| Problem |
Looking through the listing below, state how many lines have the word "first" in them. Only the number should be given.

BEGIN Dataset content

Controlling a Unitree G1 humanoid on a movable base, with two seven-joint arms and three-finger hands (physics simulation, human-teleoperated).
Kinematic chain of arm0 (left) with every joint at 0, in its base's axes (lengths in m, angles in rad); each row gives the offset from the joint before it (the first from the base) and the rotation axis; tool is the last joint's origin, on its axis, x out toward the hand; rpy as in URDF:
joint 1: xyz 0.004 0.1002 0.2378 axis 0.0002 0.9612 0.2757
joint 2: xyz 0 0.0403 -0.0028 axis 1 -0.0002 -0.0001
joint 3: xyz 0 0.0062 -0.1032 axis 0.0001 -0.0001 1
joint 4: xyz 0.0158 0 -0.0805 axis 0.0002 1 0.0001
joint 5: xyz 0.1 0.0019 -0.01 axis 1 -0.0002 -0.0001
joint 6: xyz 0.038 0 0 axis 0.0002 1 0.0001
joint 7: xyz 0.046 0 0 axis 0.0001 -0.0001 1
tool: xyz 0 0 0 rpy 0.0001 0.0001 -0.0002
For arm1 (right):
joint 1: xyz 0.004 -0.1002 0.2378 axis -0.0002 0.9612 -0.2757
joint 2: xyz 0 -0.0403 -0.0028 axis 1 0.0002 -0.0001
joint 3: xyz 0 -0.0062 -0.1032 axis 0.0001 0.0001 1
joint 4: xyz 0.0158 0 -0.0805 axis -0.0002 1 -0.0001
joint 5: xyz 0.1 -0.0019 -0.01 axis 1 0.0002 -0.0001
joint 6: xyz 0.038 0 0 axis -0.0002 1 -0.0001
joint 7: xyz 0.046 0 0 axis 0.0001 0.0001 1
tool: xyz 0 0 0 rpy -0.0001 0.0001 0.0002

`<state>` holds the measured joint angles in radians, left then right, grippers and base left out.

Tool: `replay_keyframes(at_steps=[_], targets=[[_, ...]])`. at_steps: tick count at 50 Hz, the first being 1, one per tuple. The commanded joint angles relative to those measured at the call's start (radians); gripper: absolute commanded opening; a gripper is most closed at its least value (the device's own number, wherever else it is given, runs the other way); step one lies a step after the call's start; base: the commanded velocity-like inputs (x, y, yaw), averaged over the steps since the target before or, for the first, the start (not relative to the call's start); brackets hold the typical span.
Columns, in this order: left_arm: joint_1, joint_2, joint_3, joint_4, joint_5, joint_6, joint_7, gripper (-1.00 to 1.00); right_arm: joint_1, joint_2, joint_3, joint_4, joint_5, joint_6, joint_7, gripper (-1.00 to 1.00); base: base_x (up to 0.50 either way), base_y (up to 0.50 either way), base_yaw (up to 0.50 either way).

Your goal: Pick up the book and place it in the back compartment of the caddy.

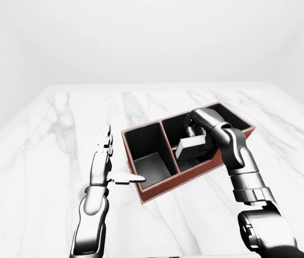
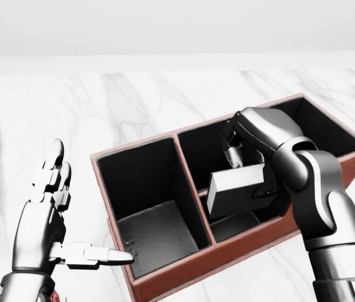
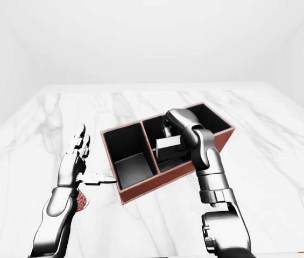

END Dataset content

| Response |
2